During the 100 years war with France, the Royal Court at Whitehall found football distasteful. During this war later monarchs followed Edward III lead, Richard II, Henry IV and Henry V all passed further laws barring football from the realm.

The reason for this hard line was the fear that the English, rather than practising archery, a key area of defence during the 100 years war, were spending far too much time kicking a ball around the village square.
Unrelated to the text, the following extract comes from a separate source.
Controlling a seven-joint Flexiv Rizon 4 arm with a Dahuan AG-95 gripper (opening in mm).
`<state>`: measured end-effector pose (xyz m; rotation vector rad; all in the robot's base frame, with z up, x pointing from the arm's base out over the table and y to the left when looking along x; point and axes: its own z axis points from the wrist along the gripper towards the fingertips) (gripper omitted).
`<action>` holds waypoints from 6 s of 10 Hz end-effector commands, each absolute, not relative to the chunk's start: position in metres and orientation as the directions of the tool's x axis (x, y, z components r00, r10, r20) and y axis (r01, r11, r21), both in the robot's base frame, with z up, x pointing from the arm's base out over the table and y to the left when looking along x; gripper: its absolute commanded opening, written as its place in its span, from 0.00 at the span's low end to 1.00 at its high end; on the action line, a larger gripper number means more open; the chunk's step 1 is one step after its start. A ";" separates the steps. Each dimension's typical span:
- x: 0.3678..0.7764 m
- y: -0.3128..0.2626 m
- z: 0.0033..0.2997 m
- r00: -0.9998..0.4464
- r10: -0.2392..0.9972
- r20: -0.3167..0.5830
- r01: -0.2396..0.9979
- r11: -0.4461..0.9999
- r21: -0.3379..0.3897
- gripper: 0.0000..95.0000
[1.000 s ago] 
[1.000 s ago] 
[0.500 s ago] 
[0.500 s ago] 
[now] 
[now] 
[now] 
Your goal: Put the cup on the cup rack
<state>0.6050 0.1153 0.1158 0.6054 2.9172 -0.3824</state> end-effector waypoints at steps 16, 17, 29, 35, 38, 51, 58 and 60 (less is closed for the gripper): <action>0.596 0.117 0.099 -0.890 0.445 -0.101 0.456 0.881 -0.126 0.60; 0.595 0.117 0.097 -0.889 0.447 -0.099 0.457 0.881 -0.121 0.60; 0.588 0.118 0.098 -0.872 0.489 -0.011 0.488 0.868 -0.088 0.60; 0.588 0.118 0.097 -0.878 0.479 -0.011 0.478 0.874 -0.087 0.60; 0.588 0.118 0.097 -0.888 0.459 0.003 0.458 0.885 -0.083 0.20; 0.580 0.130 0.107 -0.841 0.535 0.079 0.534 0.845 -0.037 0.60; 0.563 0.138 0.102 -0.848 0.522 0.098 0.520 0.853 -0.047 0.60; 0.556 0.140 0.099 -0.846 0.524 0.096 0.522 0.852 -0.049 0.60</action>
Edward III passed the following proclamation in 1363 banning all sports and enforcing archery practice:

Whereas the people of our realm, rich and poor alike, were accustomed formerly in their games to practise archery – whence by God’s help, it is well known that high honour and profit came to our realm, and no small advantage to ourselves in our warlike enterprises – and that now skill in the use of the bow having fallen almost wholly into disrepute, our subjects give themselves up to the throwing of stones and of wood and of iron; and some to handball and football and hockey; and others to coursing and cock-fights, and even to other unseemly sports less useful and manly; whereby our realm – which God forbid – will soon, it would appear, be void of archers:

We, wishing that a fitting remedy be found in this matter, do hereby ordain, that in all places in your country, liberties or no liberties, wheresoever you shall deem fit, a proclamation be made to this effect: that every man in the same country, if he be able-bodied, shall, upon holidays, make use, in his games, of bows and arrows . . . and so learn and practice archery.

Moreover, we ordain that you prohibit under penalty of imprisonment all and sundry from such stone, wood and iron throwing; handball, football, or hockey; coursing and cock-fighting, or other such idle games.